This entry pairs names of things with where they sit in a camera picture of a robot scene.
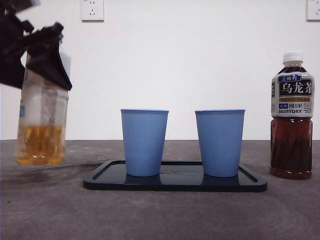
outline tray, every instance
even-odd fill
[[[156,176],[126,173],[126,161],[107,160],[83,179],[90,190],[184,191],[184,192],[263,192],[267,181],[240,164],[237,176],[214,177],[204,174],[201,161],[162,161]]]

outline wall socket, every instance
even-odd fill
[[[81,0],[81,20],[104,21],[104,0]]]
[[[320,0],[306,0],[306,20],[320,21]]]

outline cup rim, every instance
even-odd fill
[[[169,110],[162,110],[162,109],[143,109],[143,108],[122,108],[120,109],[121,112],[133,112],[133,111],[139,111],[139,112],[166,112],[168,113]]]
[[[237,108],[232,108],[232,109],[204,109],[204,110],[196,110],[196,113],[203,113],[203,112],[245,112],[245,109],[237,109]]]

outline plastic bottle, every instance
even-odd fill
[[[70,58],[60,54],[66,72]],[[63,161],[68,90],[25,68],[15,159],[21,165]]]
[[[283,55],[284,68],[271,84],[271,166],[280,178],[311,177],[314,77],[303,67],[302,52]]]

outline gray table surface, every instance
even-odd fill
[[[83,177],[124,157],[122,141],[67,141],[57,166],[21,166],[15,141],[1,141],[2,240],[319,240],[320,141],[312,177],[269,174],[269,141],[243,141],[241,162],[268,181],[242,192],[100,191]],[[201,159],[198,141],[166,141],[164,160]]]

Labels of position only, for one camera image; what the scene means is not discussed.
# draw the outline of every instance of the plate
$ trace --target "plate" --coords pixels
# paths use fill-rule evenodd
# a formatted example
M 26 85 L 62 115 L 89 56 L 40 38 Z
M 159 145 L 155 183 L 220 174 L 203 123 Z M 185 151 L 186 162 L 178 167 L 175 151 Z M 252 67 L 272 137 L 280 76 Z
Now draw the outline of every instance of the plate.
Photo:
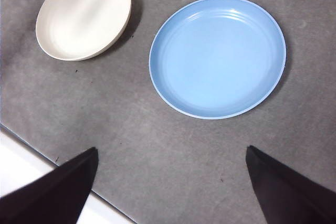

------------------------------

● **TASK ITEM**
Repeat each entry above exactly, passing over any images.

● **YOUR RESPONSE**
This entry pairs names of things with where they sit in a camera picture of a robot scene.
outline tray, every instance
even-odd fill
[[[156,176],[126,173],[126,161],[107,160],[83,179],[90,190],[184,191],[184,192],[263,192],[267,181],[240,164],[237,176],[214,177],[204,174],[201,161],[162,161]]]

outline wall socket, every instance
even-odd fill
[[[81,0],[81,20],[104,21],[104,0]]]
[[[320,0],[306,0],[306,20],[320,21]]]

outline cup rim, every instance
even-odd fill
[[[169,110],[162,110],[162,109],[143,109],[143,108],[122,108],[120,109],[121,112],[133,112],[133,111],[139,111],[139,112],[166,112],[168,113]]]
[[[237,108],[232,108],[232,109],[204,109],[204,110],[196,110],[196,113],[203,113],[203,112],[245,112],[245,109],[237,109]]]

outline plastic bottle, every instance
even-odd fill
[[[70,58],[60,54],[66,72]],[[63,161],[68,90],[25,68],[15,159],[21,165]]]
[[[283,55],[284,68],[271,84],[271,166],[280,178],[311,177],[314,77],[303,67],[302,52]]]

outline gray table surface, every instance
even-odd fill
[[[83,177],[124,157],[122,141],[67,141],[57,166],[21,166],[15,141],[1,141],[2,240],[319,240],[320,141],[312,177],[269,174],[269,141],[243,141],[241,162],[268,181],[242,192],[100,191]],[[201,159],[198,141],[166,141],[164,160]]]

Labels of position only, for one camera image; what the scene means is not discussed.
# draw the outline of every instance of the plate
$ trace --target "plate" --coords pixels
# paths use fill-rule evenodd
# a formatted example
M 26 85 L 62 115 L 89 56 L 40 38 Z
M 159 145 L 155 183 L 220 174 L 203 123 Z M 185 151 L 186 162 L 178 167 L 175 151 Z M 252 67 L 272 137 L 280 76 Z
Now draw the outline of every instance of the plate.
Photo:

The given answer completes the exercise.